Monday, Jul. 04, 1960
Live-Virus Vaccine
The U.S. Public Health Service this week summoned its Committee on Live Poliovirus Vaccine to meet on its Bethesda, Md. campus to study reports of the oral vaccines' safety, potency and effectiveness. The evidence for the panel, headed by PHS's Dr. Roderick Murray, was confusing and often contradictory. The consensus: while live-virus vaccines, taken by mouth (as distinct from the killed-virus, Salk-type vaccine, which must be injected), are indeed promising, there is little chance that any will be licensed for general U.S. use until next summer or later.
A major source of data is Florida's Dade County (Miami and environs), locale for the biggest U.S. field trial of any live-virus vaccine (TIME, Feb. 29). As of April 30, when Florida's polio season was beginning and authorities halted vaccinations to keep test results as clear as possible, no fewer than 413,336 residents had taken a swig of the sweetish, pink vaccine developed by Lederle Laboratories' Dr. Herald R. Cox.
Cause & Effect? The first and most vital question was: Is the vaccine safe? Last week Dade's Health Commissioner Turner E. Cato listed seven cases of paralytic polio in the county since vaccine feeding began--about average for the date. Two victims had not taken the vac cine, but five patients (including one severely paralyzed) became ill seven to 14 days after taking it. It may never be possible to tell whether the infection came from the vaccine. If a patient develops paralytic polio about ten days after vaccination, it is extremely difficult to tell where he got the infectious virus. The hope is that by detailed studies, virologists may find elusive chemical markers to show whether the disease was caused by Lederle virus strains or by wild strains.
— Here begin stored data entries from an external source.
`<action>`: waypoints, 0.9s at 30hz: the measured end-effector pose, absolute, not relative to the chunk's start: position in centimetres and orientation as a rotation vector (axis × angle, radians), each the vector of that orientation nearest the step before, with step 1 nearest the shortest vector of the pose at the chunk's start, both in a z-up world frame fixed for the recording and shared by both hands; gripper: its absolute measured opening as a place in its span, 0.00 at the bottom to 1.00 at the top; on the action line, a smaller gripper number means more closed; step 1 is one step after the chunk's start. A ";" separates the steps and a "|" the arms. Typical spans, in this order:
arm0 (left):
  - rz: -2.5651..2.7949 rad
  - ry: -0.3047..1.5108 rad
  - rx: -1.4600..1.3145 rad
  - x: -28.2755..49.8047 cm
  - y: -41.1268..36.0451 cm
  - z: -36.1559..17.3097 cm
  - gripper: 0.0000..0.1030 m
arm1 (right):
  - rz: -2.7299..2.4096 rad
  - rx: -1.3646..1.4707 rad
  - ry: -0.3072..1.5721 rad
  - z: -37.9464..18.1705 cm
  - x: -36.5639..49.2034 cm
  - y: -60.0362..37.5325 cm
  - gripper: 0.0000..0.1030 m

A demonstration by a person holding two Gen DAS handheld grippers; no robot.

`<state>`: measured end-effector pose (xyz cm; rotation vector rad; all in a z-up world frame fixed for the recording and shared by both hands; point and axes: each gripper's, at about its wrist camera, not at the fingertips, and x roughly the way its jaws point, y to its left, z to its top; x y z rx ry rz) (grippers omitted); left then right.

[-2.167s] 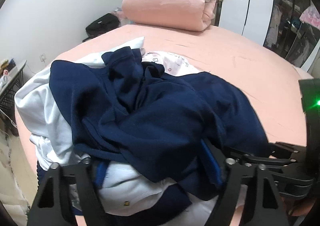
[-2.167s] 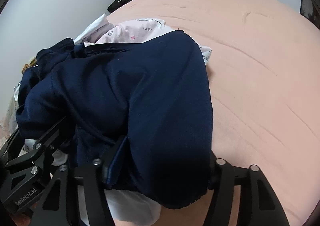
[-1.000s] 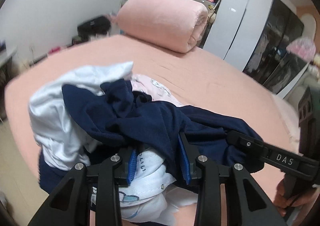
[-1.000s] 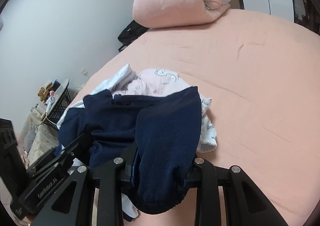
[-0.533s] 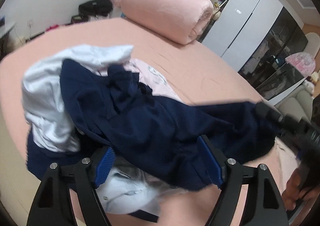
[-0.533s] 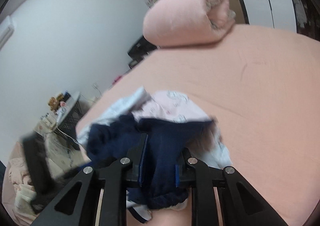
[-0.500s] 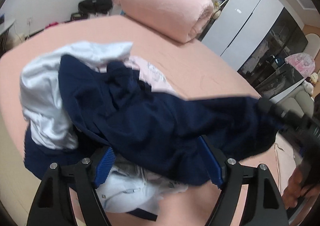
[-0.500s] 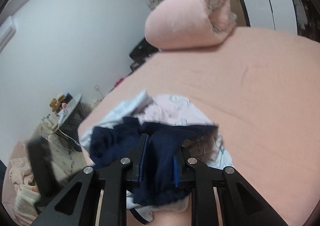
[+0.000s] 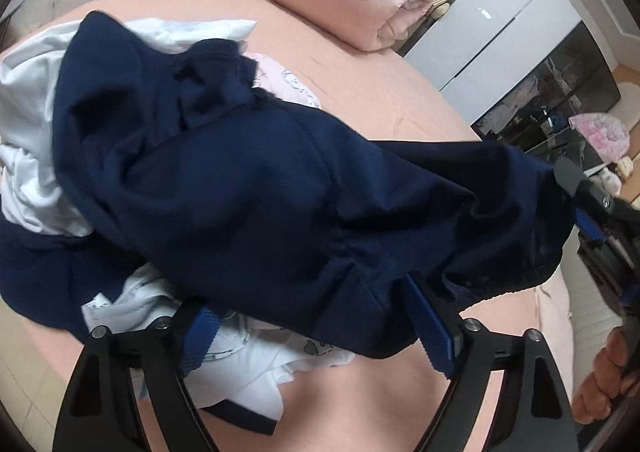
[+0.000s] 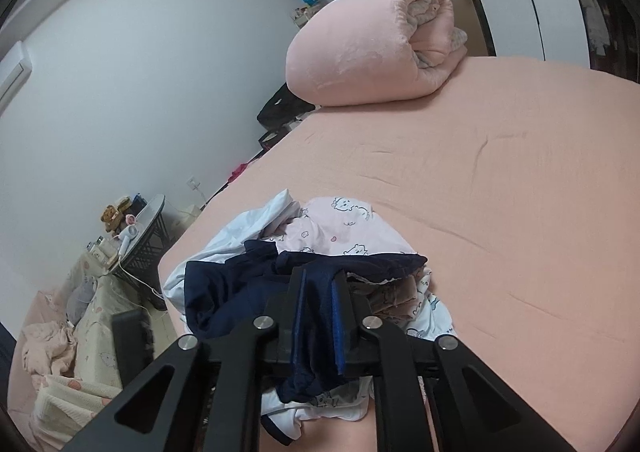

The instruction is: Fold clothes

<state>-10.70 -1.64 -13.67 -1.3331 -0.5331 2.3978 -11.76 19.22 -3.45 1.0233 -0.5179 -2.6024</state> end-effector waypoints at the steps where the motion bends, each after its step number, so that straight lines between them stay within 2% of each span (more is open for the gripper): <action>1: 2.402 -0.526 -1.325 -10.6 -1.4 -13.7 0.84 | -2.598 1.027 -0.522 -3.6 -11.8 19.2 0.08; 8: 2.402 -0.710 -1.245 -11.3 -2.1 -14.1 0.82 | -2.527 1.035 -0.650 -4.1 -12.0 19.6 0.08; 9: 2.405 -0.722 -1.256 -11.5 -2.2 -14.2 0.71 | -2.528 1.039 -0.647 -4.1 -11.9 19.5 0.08; 10: 2.417 -0.713 -1.268 -11.6 -2.3 -14.2 0.51 | -2.530 1.043 -0.639 -4.1 -11.8 19.5 0.08; 12: 2.476 -0.643 -1.305 -11.7 -2.4 -14.1 0.28 | -2.536 1.053 -0.625 -4.2 -11.7 19.3 0.08; 13: 2.493 -0.627 -1.314 -11.8 -2.5 -14.2 0.25 | -2.526 1.062 -0.623 -4.4 -11.6 19.2 0.08; 17: 2.470 -0.664 -1.314 -11.6 -3.3 -14.5 0.22 | -2.479 1.118 -0.665 -6.1 -11.6 18.9 0.08; 22: 2.487 -0.580 -1.293 -11.3 -2.4 -13.7 0.21 | -2.434 1.205 -0.722 -8.4 -11.9 18.8 0.12; 24: 2.490 -0.563 -1.293 -11.2 -2.2 -13.7 0.21 | -2.432 1.241 -0.754 -9.2 -12.0 19.1 0.30; 26: 2.490 -0.557 -1.296 -11.5 -2.4 -13.9 0.21 | -2.444 1.271 -0.785 -10.0 -12.1 19.5 0.77; 27: 2.490 -0.551 -1.296 -11.6 -2.4 -14.0 0.21 | -2.441 1.273 -0.810 -10.3 -12.1 19.7 0.80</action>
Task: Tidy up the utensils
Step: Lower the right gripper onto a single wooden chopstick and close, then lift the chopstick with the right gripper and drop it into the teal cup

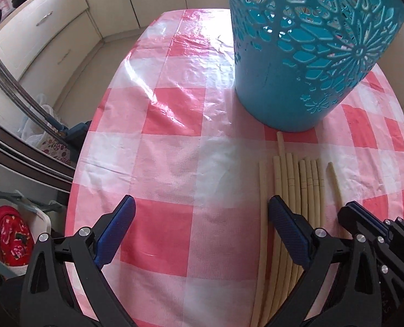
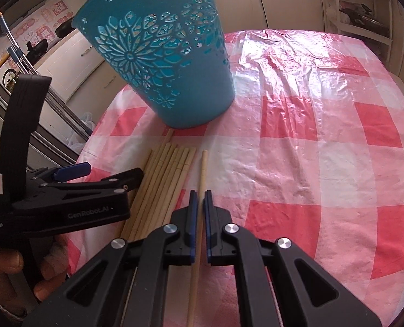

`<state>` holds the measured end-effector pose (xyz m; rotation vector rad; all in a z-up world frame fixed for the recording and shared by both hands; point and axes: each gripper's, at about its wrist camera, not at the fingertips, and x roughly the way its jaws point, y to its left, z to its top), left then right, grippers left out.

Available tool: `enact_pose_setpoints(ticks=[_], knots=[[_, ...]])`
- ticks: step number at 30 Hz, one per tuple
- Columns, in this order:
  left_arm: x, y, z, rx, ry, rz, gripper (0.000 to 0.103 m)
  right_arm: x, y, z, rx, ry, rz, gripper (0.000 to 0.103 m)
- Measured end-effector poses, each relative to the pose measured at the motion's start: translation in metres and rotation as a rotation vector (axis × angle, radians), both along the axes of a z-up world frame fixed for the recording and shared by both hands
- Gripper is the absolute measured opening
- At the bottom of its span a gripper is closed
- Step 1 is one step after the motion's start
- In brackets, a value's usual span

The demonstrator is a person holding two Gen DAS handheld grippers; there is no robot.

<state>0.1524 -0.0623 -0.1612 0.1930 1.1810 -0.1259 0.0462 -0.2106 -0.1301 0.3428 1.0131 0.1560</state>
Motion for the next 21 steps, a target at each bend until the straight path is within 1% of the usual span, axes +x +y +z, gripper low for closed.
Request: enact_pose_setpoints(ticks=[5, 7, 9, 10, 12, 13, 15, 16, 18, 19, 20, 21], knots=[[0.001, -0.003, 0.001, 0.006, -0.020, -0.001, 0.094, 0.000, -0.002, 0.001, 0.014, 0.003, -0.002, 0.006], [0.001, -0.003, 0.001, 0.009, -0.029, -0.012, 0.091, 0.000, -0.002, 0.001, 0.012, 0.005, -0.002, 0.006], [0.001, -0.006, 0.003, -0.006, -0.033, -0.029, 0.079, 0.000, -0.001, 0.002, 0.007, 0.004, -0.001, 0.006], [0.000, -0.009, 0.005, -0.018, -0.034, -0.038, 0.076, -0.001, 0.000, 0.002, 0.004, 0.004, -0.001, 0.006], [0.000, -0.010, 0.006, -0.046, -0.036, -0.054, 0.060, -0.001, 0.002, 0.002, 0.001, 0.003, -0.001, 0.006], [0.000, -0.012, 0.007, -0.059, -0.036, -0.065, 0.057, -0.001, 0.002, 0.002, 0.000, 0.002, -0.001, 0.006], [-0.001, -0.015, 0.008, -0.079, -0.041, -0.092, 0.040, -0.001, 0.003, 0.002, -0.001, -0.001, 0.000, 0.006], [-0.002, -0.018, 0.009, -0.081, -0.043, -0.106, 0.036, 0.000, 0.003, 0.002, -0.001, -0.003, -0.001, 0.006], [-0.001, -0.022, 0.010, -0.087, -0.043, -0.129, 0.016, 0.001, 0.003, 0.001, 0.002, -0.008, -0.001, 0.006], [-0.001, -0.024, 0.011, -0.094, -0.039, -0.138, 0.013, 0.002, 0.003, 0.001, 0.003, -0.011, -0.001, 0.006], [0.000, -0.026, 0.011, -0.101, -0.033, -0.147, 0.006, 0.002, 0.003, 0.001, 0.004, -0.013, -0.001, 0.006], [0.000, -0.028, 0.012, -0.103, -0.031, -0.154, 0.005, 0.003, 0.003, 0.001, 0.004, -0.016, 0.000, 0.006]])
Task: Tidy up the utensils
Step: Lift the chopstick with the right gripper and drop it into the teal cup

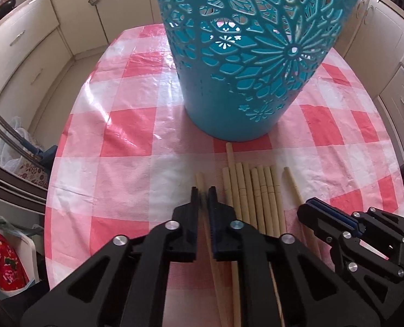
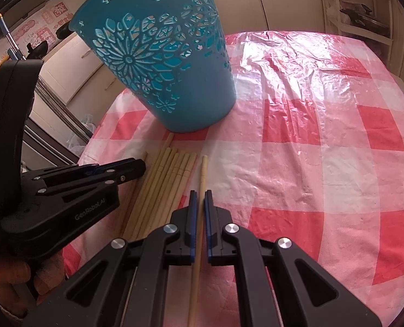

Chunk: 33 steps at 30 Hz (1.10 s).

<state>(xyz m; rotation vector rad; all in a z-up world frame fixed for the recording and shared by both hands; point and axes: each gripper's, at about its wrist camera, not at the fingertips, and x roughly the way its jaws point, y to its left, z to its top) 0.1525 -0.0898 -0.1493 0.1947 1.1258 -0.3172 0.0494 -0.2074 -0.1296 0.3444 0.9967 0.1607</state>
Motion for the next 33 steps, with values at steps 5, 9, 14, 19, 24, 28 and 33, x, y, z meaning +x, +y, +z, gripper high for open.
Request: enact_pose_setpoints(ticks=[5, 9, 14, 19, 24, 28, 33], knots=[[-0.011, 0.000, 0.002, -0.001, 0.010, -0.021, 0.005, 0.002, 0.001, -0.001, -0.008, -0.016, 0.007, 0.006], [-0.027, 0.001, 0.020, 0.032, -0.060, -0.044, 0.005, 0.002, 0.004, -0.001, -0.028, -0.032, 0.016, 0.006], [-0.046, 0.003, 0.055, 0.072, -0.174, -0.067, 0.005, 0.002, 0.006, -0.003, -0.046, -0.052, 0.021, 0.006], [-0.062, 0.005, 0.089, 0.075, -0.253, -0.085, 0.005, 0.002, 0.007, -0.005, -0.043, -0.062, 0.021, 0.006], [-0.066, 0.027, 0.125, -0.037, -0.262, -0.092, 0.005, -0.001, 0.005, -0.005, -0.019, -0.066, 0.016, 0.006], [-0.066, 0.053, 0.167, -0.140, -0.319, -0.074, 0.005, -0.001, 0.001, -0.005, -0.001, -0.067, 0.011, 0.006], [-0.060, 0.072, 0.235, -0.239, -0.455, -0.046, 0.005, -0.001, 0.000, -0.005, 0.010, -0.070, 0.008, 0.006]])
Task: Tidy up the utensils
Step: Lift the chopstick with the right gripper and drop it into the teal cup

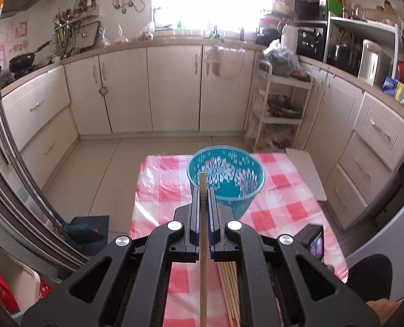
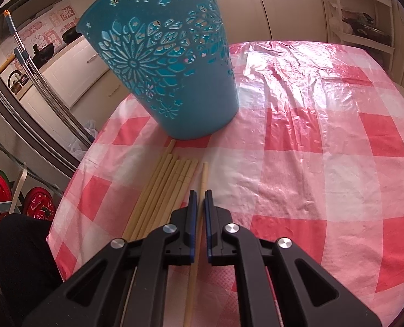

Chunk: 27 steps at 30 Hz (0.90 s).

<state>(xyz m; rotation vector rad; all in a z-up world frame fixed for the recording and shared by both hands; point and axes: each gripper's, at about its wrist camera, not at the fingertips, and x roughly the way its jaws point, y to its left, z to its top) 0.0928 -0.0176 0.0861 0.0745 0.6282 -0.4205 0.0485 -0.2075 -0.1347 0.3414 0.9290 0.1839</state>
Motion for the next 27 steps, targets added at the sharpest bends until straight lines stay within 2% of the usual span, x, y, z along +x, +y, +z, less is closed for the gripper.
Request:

At best, the studies will take months.
The fact that no new case of paralytic polio has developed in Dade County since May 3 is encouraging. In previous years, even since Salk, there have been as many as half a dozen. "On the surface," says a PHS epidemiologist, "the vaccine appears safe and efficient. But vaccines are supposed to prevent polio, and we won't know whether this one has done so until the end of the season."
Monkey Tricks. Other research under study at Bethesda raises the problem of ensuring the safety of any live-virus material grown in tissue cultures of monkeys' kidney cells. The kidneys of the monkey species used in vaccine manufacture are loaded with native viruses. The worst of these is Herpesvirus simiae, or "B virus," close kin to man's benign cold-sore virus. It apparently gives the monkey nothing worse than fever blisters; in man it is almost invariably fatal. In Salk vaccine these B virus particles were killed by formaldehyde, but in making an oral vaccine of live, attenuated viruses, no inactivating process is used.
To complicate the issue. Dr. Maurice R. Hilleman of Merck Sharp & Dohme (which, by no coincidence, has an improved killed vaccine ready for marketing) has discovered other monkey viruses in oral vaccines prepared by Cincinnati's Dr. Albert B. Sabin. The PHS's Division of Biologics Standards has independently confirmed Hilleman's findings. Whether these monkey viruses are dangerous for man is not yet known, but the PHS wants to take no chances. Nor is it known how often the domesticated polio strains used in live-virus vaccines revert to a feral state, which may be dangerous, though detailed studies are going on at several research centers.
Triple Negative. For safety's sake, the Live Poliovirus committee is wrestling with an eight-page schedule of precautions for would-be makers of oral vaccines.
Some of these, the manufacturers argue, are unrealistic, e.g., a suggestion that the vaccines must be tested first in 100,000 "triple-negative" subjects (those who have no antibodies against any of the three types of poliovirus, meaning that they can have had no Salk vaccine). Such people are hard to identify.
Whatever the detailed requirements, manufacturers will have to produce five successive batches of consistent safety and potency before the live-virus vaccine can be licensed. This is likely to take until the summer of 1961. Meanwhile, all authorities agree in urging the public not to defer Salk shots while waiting for the oral alternative. "We already know in a crude way that it's a generally safe vaccine," says a PHS technical expert. "It's the fine points that are still at issue."